At best that idea would be a short-term victory, as if that interpretation was rule legally sound all they’d have to do would be to change the language slightly, making it explicitly clear that while they welcome most views, they retain full rights to remove anyone who they object to strongly, and/or who violates their TOS.

OldMugwump (profile) says:

Free speech or censorship?

The comments in this thread make it very clear that it’s impossible to talk about racism at all without upsetting somebody and having somebody think the talk itself is racist.

So we either let people talk, even if the talk is vile, and have free speech, or we just say the whole subject is taboo, and censor it. Sweep everything firmly under the rug.

Which will it be?

Rog S. says:

Re: Free speech or censorship?

re: we… just say the whole subject is taboo…
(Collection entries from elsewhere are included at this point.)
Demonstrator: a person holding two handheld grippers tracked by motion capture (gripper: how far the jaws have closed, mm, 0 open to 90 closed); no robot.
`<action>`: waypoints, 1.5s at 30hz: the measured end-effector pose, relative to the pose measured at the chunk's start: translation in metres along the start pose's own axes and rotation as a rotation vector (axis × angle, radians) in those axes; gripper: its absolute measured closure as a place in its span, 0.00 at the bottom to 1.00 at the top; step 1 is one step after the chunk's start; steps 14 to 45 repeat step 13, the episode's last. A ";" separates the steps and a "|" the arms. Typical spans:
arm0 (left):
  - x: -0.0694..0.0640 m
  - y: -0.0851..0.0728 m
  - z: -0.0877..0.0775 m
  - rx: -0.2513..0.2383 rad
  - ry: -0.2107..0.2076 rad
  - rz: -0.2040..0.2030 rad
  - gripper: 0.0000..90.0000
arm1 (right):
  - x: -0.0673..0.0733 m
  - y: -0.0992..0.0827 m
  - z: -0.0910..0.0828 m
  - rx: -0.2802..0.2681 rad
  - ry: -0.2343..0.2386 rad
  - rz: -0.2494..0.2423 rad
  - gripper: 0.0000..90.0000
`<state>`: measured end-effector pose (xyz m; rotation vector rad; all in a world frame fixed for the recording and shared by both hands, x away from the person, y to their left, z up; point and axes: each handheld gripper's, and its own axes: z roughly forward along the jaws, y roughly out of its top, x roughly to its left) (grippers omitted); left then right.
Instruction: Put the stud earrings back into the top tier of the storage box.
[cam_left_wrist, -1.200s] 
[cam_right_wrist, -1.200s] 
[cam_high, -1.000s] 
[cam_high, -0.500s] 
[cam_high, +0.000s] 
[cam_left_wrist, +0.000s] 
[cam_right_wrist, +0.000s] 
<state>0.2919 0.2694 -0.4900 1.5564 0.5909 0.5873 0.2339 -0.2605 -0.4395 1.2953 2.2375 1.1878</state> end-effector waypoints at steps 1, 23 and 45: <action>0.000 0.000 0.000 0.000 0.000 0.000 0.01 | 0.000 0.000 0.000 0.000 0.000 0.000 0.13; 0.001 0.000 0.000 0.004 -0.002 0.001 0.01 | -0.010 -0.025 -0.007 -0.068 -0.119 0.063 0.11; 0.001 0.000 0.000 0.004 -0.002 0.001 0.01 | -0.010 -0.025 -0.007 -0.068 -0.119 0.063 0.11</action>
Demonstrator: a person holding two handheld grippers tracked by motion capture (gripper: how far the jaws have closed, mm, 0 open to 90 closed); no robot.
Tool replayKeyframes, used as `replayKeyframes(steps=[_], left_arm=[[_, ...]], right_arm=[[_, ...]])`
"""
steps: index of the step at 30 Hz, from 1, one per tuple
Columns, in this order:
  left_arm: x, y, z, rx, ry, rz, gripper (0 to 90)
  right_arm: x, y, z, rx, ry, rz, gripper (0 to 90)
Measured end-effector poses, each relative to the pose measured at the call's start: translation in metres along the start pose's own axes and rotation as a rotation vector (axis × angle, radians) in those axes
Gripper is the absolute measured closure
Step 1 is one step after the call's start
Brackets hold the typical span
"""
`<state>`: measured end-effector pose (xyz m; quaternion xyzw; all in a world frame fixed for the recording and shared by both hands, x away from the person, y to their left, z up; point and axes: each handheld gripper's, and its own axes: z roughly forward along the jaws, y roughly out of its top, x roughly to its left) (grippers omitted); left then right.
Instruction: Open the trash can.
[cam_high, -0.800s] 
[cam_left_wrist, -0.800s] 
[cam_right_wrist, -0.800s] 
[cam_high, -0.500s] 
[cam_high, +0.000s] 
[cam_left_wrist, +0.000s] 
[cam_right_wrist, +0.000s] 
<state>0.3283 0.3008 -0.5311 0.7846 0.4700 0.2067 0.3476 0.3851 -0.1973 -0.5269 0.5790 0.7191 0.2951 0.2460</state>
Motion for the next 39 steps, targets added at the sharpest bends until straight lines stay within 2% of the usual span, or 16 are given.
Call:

but who are “we” OldMugwump?

lets refer to a classic zionist tome that inadvertantly/coincidentally councides with media gatekeeping around narrative, and taboo: Martin Buber and Ich Du, aka I You

https://reformjudaism.org/jewish-life/arts-culture/literature/martin-buber-life-faith-and-dissent

..Ask Not for Whom the Media Extols, for it extols not for you OMW

Mike Gale (profile) says:

Thought Experiment

You run your own discussion systems, for everything.

You comment across Techdirt, Facebook, the NYT etc. etc. You decide whose comments you see, how often etc. You decide who can see your comments.

You can can run separate discussions on the same topic, with different audiences.

Other people do the same.

If you want to pay heed to external censorship systems, you can, your choice.

How would a system, like that work for you?

Picture it for this discussion.

Anonymous Coward says:

Or is it?

Is the purpose of censorship to protect "people" from seeing bad people saying bad things (and presumably only bad people saying bad things)? If so, then obviously this is a problem.

But if the purpose of censorship is to protect the powers that be from the inconvenient fact that bad people exist, then censoring victims talking about bad things is just as valid as censoring the bad people themselves.

Rog S. says:

white womens tears, part 2019

Criticizing white women is one of the ultimate taboos, and has been the case since the 19th century, when Eastern block socialists and Jewish capitalists found them to be such useful parrots.

Edward Bernays, the uber- Rabbi of Propaganda, used this to his advantage, and created an undying image of these sock puppets of other peoples pains, when he stuck cigarettes in their orifices, and used them as "liberty torches"to sell everything from cigarettes, to wars that bombed millions of non white babies.

https://thesocietypages.org/socimages/2012/02/27/torches-of-freedom-women-and-smoking-propaganda/

White women love being in the spotlight, cast in them by their ever admiring, bald headed admirers from the Bernaysian klan, much like cows are said to be thankful to the farmers who milk them.